ギギギィイイっとな-1
毎日3回、7:00、11:00、16:00に更新します。アルファポリスさま、カクヨムさまにも投稿中。アルファポリスさまでは、数話分先行して更新しています。
シンデレラの話を聞いたアデラは、すぐさまバーサの部屋へ駆け込んだ。
「バーサ!!」
「うわあ!」
「お姉さま、ノックしてっていつも言ってるじゃない」
「してるわよ、何度もノックしたわ」
いつもの会話に、バーサは「ごめんなさい」と頭をかく。今日は珍しく本は読んでいなかったが、ベティを手にしてぼんやりしていたのだ。その人形に目をやり、アデラは眉尻を下げる。

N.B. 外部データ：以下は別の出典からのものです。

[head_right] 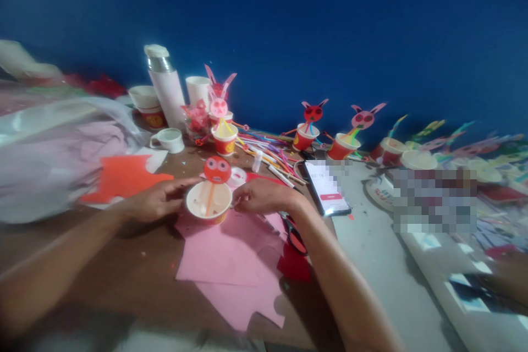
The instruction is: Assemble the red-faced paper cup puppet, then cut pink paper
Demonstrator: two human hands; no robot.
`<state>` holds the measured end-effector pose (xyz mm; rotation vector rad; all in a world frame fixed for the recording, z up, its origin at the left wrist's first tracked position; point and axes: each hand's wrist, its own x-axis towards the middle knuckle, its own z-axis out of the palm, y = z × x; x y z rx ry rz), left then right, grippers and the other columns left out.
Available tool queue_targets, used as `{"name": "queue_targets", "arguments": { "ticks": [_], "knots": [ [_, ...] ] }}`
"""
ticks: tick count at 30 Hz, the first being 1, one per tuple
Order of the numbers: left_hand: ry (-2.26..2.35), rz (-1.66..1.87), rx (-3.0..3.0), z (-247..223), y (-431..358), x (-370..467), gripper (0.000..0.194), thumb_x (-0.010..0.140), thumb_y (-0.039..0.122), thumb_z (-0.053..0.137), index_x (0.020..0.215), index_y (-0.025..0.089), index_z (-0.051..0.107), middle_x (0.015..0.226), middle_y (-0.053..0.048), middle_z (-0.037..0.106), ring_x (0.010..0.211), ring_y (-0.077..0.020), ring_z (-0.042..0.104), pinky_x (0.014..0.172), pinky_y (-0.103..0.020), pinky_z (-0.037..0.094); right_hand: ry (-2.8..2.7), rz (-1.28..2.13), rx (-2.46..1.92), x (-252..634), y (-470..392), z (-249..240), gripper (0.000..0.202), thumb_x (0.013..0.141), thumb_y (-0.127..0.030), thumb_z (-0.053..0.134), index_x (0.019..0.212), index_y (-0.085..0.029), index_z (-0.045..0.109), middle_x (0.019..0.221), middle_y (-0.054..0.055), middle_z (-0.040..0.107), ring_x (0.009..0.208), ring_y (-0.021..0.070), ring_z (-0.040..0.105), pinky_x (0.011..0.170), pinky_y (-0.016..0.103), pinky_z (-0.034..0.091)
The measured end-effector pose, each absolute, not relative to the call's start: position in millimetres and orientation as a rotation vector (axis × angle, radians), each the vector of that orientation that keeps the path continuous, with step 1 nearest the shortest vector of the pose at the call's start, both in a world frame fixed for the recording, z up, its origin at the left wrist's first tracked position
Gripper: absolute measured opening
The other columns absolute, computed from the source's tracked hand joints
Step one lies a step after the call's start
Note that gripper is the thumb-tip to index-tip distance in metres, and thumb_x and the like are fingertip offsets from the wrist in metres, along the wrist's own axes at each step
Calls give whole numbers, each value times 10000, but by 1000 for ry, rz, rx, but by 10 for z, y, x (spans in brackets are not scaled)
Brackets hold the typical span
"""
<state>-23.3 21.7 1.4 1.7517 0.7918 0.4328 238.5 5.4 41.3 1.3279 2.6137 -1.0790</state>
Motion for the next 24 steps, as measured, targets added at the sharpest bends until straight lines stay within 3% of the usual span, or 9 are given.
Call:
{"name": "queue_targets", "arguments": {
  "ticks": [12, 19, 24],
  "knots": [
    [865, 468, 1721, 22, 177, -219, 583, 793, 124, 524, 1351, 231, 395, 1379, -72, 477, 1183, -230, 509, 944, -330, 441, 2671, -1006, 1397, 2387, 60, 391, 197, 797, -238, 503, 853, -189, 686, 755, 14, 653, 679, 137, 551, 596, 217, 380],
    [894, 545, 1765, -20, 208, -220, 570, 788, 173, 556, 1338, 237, 423, 1380, -72, 475, 1221, -261, 468, 1003, -395, 400, 2688, -1014, 1446, 2384, 71, 355, 218, 797, -241, 498, 886, -193, 691, 778, 6, 652, 689, 133, 542, 592, 214, 363],
    [891, 604, 1757, -62, 239, -244, 556, 820, 214, 542, 1356, 240, 396, 1409, -70, 438, 1246, -255, 446, 996, -347, 411, 2743, -946, 1516, 2352, 93, 285, 231, 791, -216, 468, 862, -197, 687, 767, -7, 638, 666, 119, 516, 582, 212, 340]
  ]
}}
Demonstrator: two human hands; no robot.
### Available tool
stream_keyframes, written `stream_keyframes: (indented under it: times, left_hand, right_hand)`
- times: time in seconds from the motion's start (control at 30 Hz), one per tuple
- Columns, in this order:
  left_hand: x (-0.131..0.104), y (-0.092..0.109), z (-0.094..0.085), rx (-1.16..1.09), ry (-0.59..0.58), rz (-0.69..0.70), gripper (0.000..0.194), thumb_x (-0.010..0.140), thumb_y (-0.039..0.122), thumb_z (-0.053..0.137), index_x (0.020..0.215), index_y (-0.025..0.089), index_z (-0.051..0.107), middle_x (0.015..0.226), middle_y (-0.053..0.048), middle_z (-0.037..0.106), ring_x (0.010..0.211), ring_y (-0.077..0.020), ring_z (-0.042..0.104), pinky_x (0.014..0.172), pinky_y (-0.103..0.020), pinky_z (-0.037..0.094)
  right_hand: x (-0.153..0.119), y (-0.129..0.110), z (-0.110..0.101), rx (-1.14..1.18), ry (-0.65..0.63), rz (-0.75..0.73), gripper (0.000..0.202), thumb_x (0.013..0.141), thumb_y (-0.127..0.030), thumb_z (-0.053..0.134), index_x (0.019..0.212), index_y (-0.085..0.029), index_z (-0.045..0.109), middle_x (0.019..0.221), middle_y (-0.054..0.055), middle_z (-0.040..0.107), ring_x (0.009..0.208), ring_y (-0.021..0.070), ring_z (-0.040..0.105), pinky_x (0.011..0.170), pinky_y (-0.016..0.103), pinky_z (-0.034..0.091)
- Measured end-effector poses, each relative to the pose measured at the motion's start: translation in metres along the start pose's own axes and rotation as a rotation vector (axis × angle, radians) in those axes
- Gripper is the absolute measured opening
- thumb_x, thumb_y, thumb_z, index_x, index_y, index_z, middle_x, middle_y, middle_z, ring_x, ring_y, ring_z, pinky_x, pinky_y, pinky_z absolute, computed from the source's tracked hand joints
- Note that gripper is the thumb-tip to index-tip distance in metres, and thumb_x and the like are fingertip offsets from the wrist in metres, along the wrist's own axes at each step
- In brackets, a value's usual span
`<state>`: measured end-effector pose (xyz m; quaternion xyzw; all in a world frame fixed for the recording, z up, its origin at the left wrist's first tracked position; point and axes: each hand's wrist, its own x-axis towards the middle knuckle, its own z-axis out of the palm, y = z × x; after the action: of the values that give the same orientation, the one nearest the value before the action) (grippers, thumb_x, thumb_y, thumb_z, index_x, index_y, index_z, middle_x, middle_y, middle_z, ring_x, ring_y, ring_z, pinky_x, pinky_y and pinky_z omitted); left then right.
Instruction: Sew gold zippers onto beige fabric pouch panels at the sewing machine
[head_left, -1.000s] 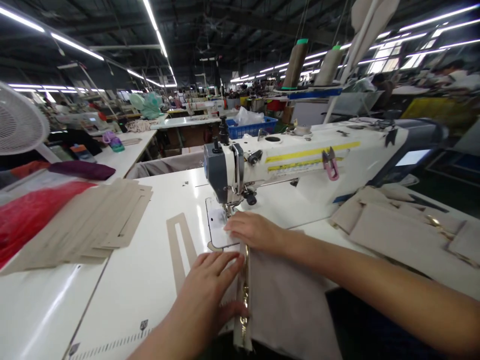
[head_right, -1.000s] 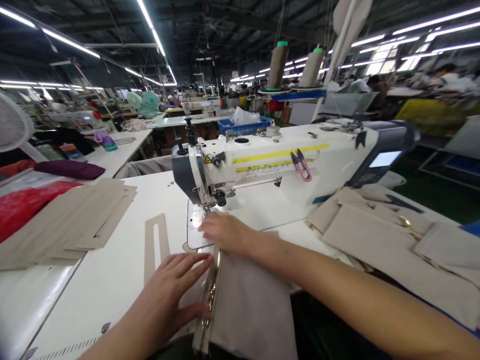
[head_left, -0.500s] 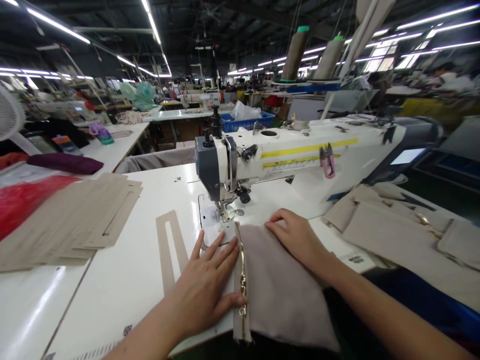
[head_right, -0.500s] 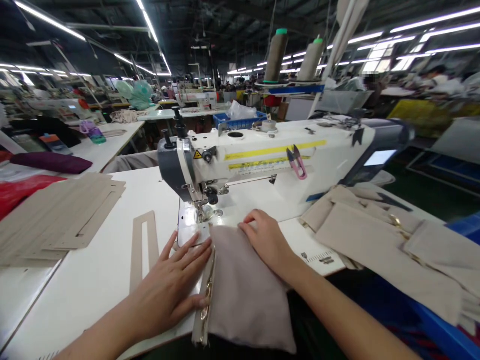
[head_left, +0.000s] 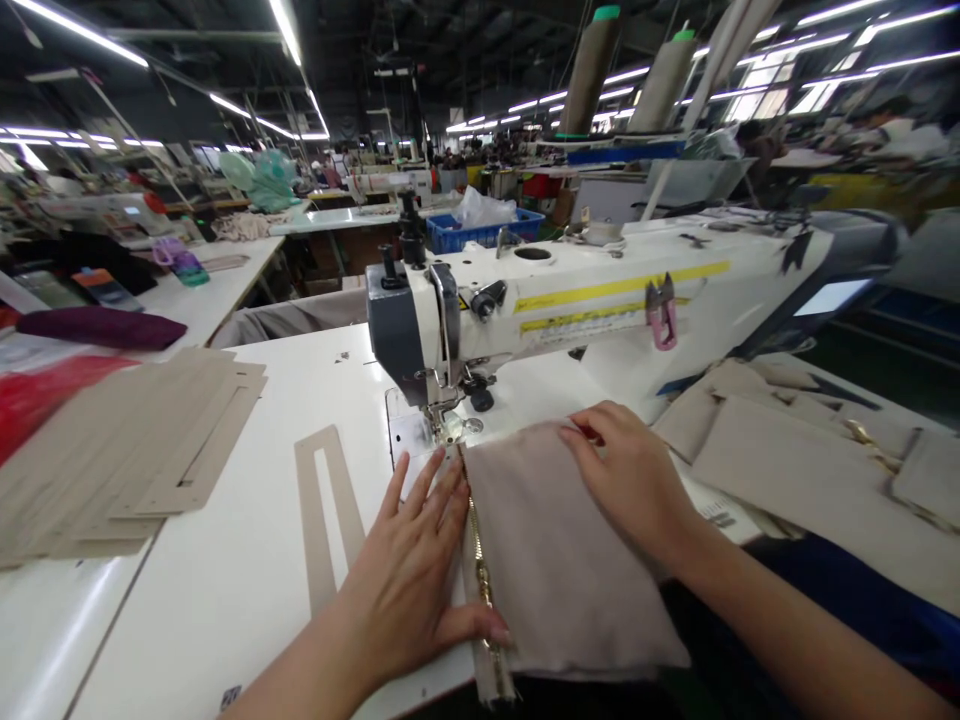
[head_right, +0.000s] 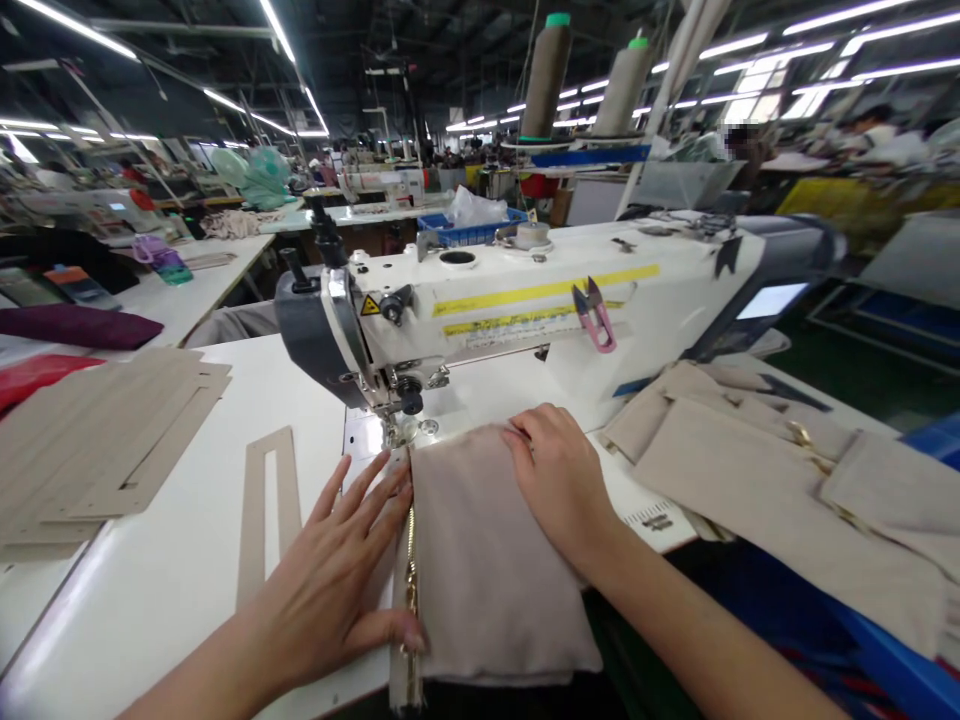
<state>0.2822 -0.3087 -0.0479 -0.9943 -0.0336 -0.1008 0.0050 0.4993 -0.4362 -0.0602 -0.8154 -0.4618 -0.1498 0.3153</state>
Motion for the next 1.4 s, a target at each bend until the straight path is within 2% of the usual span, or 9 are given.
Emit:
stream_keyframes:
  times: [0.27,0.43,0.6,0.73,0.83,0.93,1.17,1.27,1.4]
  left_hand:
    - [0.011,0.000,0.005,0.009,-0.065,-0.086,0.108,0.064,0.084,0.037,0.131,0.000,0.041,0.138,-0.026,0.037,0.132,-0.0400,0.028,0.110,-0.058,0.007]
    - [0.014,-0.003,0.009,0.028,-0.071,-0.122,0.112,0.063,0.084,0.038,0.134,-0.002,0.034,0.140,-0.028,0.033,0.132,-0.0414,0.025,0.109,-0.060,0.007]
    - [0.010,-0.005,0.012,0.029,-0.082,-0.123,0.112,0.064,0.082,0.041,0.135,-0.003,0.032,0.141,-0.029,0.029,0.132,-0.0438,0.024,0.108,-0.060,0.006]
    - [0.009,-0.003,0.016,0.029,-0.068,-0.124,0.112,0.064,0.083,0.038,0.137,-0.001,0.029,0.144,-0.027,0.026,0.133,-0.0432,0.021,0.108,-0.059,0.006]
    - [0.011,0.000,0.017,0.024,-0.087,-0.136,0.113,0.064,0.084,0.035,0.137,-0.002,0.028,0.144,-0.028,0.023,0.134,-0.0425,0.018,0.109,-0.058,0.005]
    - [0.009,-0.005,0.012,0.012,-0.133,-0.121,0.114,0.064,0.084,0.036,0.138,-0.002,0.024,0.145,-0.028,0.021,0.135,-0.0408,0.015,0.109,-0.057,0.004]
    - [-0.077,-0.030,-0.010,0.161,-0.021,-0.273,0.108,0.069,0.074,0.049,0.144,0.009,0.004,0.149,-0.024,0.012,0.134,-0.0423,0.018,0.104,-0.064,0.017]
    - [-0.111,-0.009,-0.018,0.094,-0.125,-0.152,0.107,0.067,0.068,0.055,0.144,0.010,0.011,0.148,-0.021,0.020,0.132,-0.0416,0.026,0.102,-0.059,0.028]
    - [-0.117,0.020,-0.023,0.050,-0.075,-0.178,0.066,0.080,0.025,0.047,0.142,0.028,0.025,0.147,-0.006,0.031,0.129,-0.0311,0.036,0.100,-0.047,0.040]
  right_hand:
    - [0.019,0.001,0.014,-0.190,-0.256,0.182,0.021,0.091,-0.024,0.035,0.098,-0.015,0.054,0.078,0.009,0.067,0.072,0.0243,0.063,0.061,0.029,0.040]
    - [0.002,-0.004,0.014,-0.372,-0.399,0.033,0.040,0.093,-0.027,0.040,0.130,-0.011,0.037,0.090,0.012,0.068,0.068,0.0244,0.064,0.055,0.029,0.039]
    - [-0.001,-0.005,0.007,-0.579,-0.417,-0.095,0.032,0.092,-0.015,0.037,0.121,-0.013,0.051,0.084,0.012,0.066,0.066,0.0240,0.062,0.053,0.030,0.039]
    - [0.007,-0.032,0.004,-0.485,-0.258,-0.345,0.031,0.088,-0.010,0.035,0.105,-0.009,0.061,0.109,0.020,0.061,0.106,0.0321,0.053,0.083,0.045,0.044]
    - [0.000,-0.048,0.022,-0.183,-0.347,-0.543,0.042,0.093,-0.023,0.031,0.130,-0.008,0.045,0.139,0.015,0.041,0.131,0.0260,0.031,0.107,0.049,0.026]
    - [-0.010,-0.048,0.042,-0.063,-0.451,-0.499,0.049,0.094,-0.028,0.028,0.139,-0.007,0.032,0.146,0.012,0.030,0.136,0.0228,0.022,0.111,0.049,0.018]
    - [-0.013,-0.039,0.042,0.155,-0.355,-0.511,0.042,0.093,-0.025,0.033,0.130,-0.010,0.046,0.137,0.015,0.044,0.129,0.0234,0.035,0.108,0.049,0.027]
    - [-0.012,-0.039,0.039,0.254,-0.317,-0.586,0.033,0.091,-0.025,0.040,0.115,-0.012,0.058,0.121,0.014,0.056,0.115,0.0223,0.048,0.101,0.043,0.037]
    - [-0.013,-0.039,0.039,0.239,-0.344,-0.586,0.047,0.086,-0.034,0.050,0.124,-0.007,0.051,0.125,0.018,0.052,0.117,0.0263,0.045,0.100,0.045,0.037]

「元通りってわけにはいかないけど、だいぶマシになったんじゃない?」
そう言って落ち込んでいるバーサを励ました。今朝、昨夜の一部始終を聞いて笑ったり叱ったりしながら、バーサとふたりでベティを綺麗にしたのだ。頑張ったのだけれど、洗った髪はボサボサで、古いこともあってますますホラーチックな見た目になってしまった。
「うーん、首が緩くなっちゃったみないなのよ」
ベティは頭部が固い陶器でできていて、もともと首が左右に動くようになっていた。それが今はゆるゆるだ。「ほら」とバーサがベティを少し傾けて見せると、首がグリンと勝手に動いた。怖い。
「きっと落としたのがいけなかったんだわ。ゴメンね、ベティ」
バーサは悲しそうに人形の頭をなでながら謝る。こんな見た目になっても、彼女にとっては大事な友達なのだ。
「でも顔が割れなくて良かったじゃない、首なら直せるかもしれないわ」
アデラはそう言って妹を元気づけた。そして、何かを思い出したように続ける。
「そうそう!あたなに聞きたいことがあって来たのよ。お母さまに何かしなかった?」
シンデレラから話を聞いて、真っ先に思い浮かんだのがバーサの呪いだ。これまではそんなものが本当に効果を発揮するとは思っていなかったが、起こった現象のバカバカしさを考えるとバーサしかいない気がする。
「うーん、ゆうべ王宮にいるとき、シンデレラを守る呪いをかけたわ」
バーサはちょっと考えてから言った。馬車のなかで呪いをかけたことをすっかり忘れていたのだ。
「どんな!?」
「えーっと、『誰かを罵ろうとすると言葉がニワトリの鳴き声になる呪い』よ」
「・・・ウソでしょう」
アデラは額に手をあてる。ちょっと信じがたいが、この妹は呪いを成就させる力を身につけたらしい。
「どうしたの、お姉さま?」
不思議がる妹に、アデラは先ほどサンドラに起こったことを話してやった。
「ちゃんと呪いを解いてあげてよ」
話を聞いて笑い転げるバーサにアデラは言ったが、なんと呪いを解く方法は知らないらしい。
「どうするのよ!?」
「大丈夫よ、ほっといても一ヶ月くらいで自然に解けるわ。そもそも人を罵らなきゃ問題ないんだし、静かでいいじゃない」
平気な顔で言うバーサに呆れるが、ひと月くらいの間ならサンドラへの良いお灸になるかもと思い、アデラも気にしないことにした。